On Fri, Nov 8, 2024 at 5:12 PM Enzo Matsumiya <ematsumiya@xxxxxxx> wrote:

On 11/08, Paul Aurich wrote:
>No, this series doesn't try to address that. I was just focused on the
>issues around the lifecycle of the cfids and the dentry:s.

I'll be reviewing the patches next week, but for now I can say +1.

We've been debugging this issue for the past month or so, and it's been
quite hard to understand/debug who was racing who.
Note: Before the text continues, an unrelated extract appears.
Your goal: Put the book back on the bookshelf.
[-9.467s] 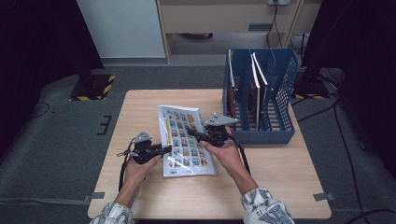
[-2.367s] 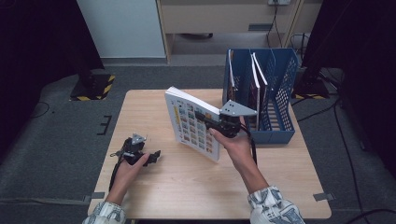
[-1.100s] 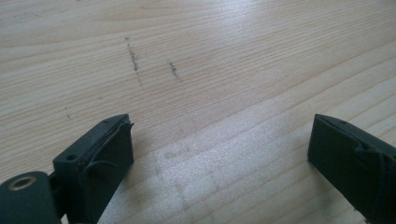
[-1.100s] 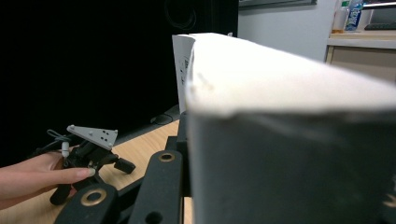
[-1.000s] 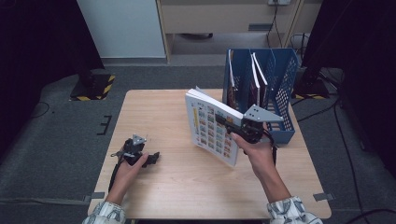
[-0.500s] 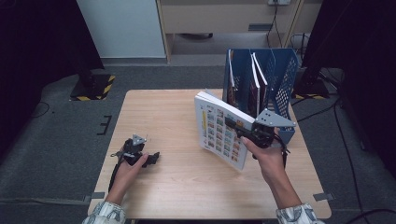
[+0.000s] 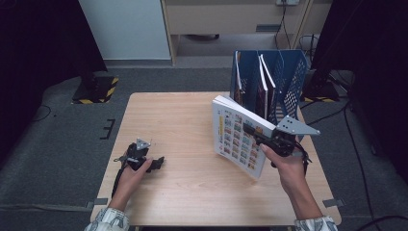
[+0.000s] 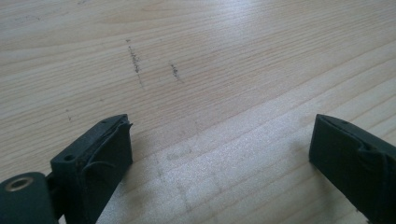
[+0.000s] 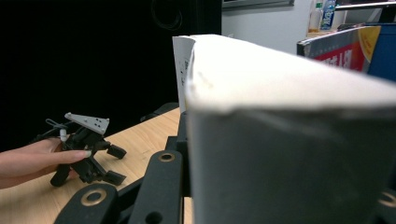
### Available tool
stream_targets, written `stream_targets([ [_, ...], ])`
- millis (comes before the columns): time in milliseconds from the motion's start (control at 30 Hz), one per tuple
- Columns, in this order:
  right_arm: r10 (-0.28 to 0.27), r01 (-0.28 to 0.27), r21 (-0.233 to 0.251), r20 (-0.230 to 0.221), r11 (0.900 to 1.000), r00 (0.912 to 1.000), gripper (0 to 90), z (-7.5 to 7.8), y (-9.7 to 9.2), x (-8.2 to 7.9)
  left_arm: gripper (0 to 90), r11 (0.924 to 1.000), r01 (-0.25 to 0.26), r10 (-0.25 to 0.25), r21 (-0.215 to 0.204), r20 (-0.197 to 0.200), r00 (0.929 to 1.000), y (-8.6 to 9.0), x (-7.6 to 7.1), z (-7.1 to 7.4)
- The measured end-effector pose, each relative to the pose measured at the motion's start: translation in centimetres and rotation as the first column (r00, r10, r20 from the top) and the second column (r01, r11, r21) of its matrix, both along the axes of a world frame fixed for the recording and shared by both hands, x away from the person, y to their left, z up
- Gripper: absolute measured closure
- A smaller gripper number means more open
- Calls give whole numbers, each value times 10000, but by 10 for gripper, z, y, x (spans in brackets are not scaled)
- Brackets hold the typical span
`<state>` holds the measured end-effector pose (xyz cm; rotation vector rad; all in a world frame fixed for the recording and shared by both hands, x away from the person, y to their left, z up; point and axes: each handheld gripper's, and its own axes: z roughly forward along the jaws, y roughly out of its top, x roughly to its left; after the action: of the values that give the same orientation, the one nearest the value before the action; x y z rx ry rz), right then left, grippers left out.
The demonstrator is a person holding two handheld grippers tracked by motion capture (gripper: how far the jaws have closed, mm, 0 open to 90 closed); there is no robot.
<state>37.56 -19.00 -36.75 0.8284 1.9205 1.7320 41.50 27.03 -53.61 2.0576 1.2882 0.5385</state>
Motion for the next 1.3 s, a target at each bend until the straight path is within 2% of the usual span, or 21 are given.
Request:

The 'dentry still in use' bug seems to appear only for the root dentry,
whereas cached_fids for subdirectories sometimes can get duplicates, and
thus one dangling, where in the end an underflow + double list_del()
happens to it, e.g.:

(this is coming from cifs_readdir())
crash> cached_fid.entry,cfids,path,has_lease,is_open,on_list,time,tcon,refcount 0xffff892f4b5b3e00
   entry = {
     next = 0xffff892e053ed400,
     prev = 0xffff892d8e3ecb88
   },
   cfids = 0xffff892d8e3ecb80,
   path = 0xffff892f48b7b3b0 "\\dir1\\dir2\\dir3",
   has_lease = 0x0,
   is_open = 0x0,
   on_list = 0x1,
   time = 0x0,
   tcon = 0x0,
   refcount = { ... counter = 0x2 ... }

(this is at the crashing frame on smb2_close_cached_fid())
crash> cached_fid.entry,cfids,path,has_lease,is_open,on_list,time,tcon,refcount ffff892e053ee000
   entry = {
     next = 0xdead000000000100,
     prev = 0xdead000000000122
   },
   cfids = 0xffff892d8e3ecb80,
   path = 0xffff892f825ced30 "\\dir1\\dir2\\dir3",
   has_lease = 0x0,
   is_open = 0x1,
   on_list = 0x1,
   time = 0x1040998fc,
   tcon = 0xffff892fe0b4d000,
   refcount = { ... counter = 0x0 ... }

You can see that the second one had already been deleted (refcount=0,
->entry is poisoned), but the first one hasn't been filled in by
open_cached_dir() yet, but already has 2 references to it.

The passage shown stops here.